The other day, I was working on an Excel spreadsheet for a client & when I was about to email it to him, I noticed that the file size had reduced from 6Mb down to 1Mb. All that I’d changed since the day before was a simple macro & that change wasn’t enough to explain the difference. Slightly worried, in case I’d done something “daft”, I emailed it to myself on another computer, opened it up & checked that it still worked; intrigued I dug deeper.

First of all, I noticed that some other files from this client could also be miraculously “shrunk” by Excel… but others that I’d created in other folders didn’t seem to be impacted in the same way. I checked the folder in case I’d inadvertently turned it into a zipped folder, but no, that wasn’t it.

Excel updates give a clue

The clue came in spotting that the night before I opened the file which then shrank in size, there had been an update to Excel (I use Office 365 & I’m on the Monthly Insider programme so I get some updates earlier than many users & it would appear that the team at Microsoft have been working on an automatic process whereby Excel now looks for unnecessary formatting & removes it from your spreadsheet as you save, thus reducing the file size automatically. Via a couple of great contacts – Anne Walsh of Galway Training (aka The Excel Lady ) and Microsoft MVP Mynda Treacy of – we were able to confirm this with the team that created Excel.

So… that’s great… but what if you’ve not got the most absolutely up to date version of Excel… or it doesn’t automatically reduce the file size – another Excel Spreadsheet that I had where I keep details of the membership of an Association that I’m membership secretary of had “gained some weight” & the auto save hadn’t changed the file size…

An Excel 2013 & later solution

Introduced into Excel 2013 the Inquire Tab allows you to quickly remove Excess formatting.
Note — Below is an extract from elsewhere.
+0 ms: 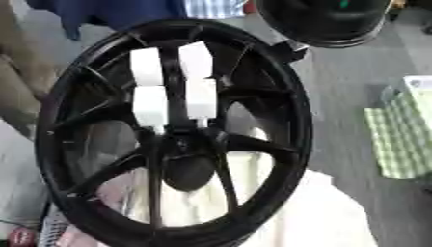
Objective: Pull the pin out of the wheel hub.
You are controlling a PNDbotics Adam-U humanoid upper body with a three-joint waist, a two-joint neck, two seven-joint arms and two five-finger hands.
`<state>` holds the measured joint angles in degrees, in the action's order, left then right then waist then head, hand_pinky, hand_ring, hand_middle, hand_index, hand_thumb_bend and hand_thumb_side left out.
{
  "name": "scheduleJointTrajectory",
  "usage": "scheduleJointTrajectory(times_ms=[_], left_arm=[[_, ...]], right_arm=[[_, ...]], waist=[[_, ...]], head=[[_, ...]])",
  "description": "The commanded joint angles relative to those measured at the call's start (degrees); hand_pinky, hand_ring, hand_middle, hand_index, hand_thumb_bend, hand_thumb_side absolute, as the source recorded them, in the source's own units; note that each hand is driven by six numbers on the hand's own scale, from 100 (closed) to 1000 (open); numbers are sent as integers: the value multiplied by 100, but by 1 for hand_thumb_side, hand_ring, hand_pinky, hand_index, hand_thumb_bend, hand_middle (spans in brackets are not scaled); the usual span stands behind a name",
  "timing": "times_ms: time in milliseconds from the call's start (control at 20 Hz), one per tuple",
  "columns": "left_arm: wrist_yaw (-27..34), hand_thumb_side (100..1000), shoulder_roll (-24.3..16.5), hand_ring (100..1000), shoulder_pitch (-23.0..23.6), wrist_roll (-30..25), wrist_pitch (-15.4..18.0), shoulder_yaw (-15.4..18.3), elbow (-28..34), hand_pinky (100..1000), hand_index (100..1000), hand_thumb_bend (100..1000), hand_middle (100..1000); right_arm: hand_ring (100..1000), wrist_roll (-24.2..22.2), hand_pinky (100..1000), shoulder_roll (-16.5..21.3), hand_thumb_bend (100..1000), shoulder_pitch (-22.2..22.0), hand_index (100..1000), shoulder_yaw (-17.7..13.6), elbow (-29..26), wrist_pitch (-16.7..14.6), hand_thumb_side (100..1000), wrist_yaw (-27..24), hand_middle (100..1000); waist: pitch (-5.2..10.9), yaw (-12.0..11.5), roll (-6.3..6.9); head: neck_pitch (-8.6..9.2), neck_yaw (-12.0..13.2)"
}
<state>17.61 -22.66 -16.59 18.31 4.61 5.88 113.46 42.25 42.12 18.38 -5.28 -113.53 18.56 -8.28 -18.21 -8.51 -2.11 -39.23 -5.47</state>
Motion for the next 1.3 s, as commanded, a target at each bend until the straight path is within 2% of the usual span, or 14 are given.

Before we look at how to activate this, it’s only available for the following versions Excel for Office 365 Excel 2019 Excel 2016 Excel 2013 Office for business and only in the Office Professional Plus and Office 365 Professional Plus editions

To activate the Inquire Tab, from the Developer Tab, select COM Add-Ins & when the dialog box opens, tick the box next to “Inquire” & click OK

This activates the Inquire Tab

There are a number of analysis options, but the one that we’re interested in is Clean Excess Cell Formatting

Selecting this allows us to choose between All Sheets or simply the Active sheet & once you’ve clicked OK, the following dialog box appears…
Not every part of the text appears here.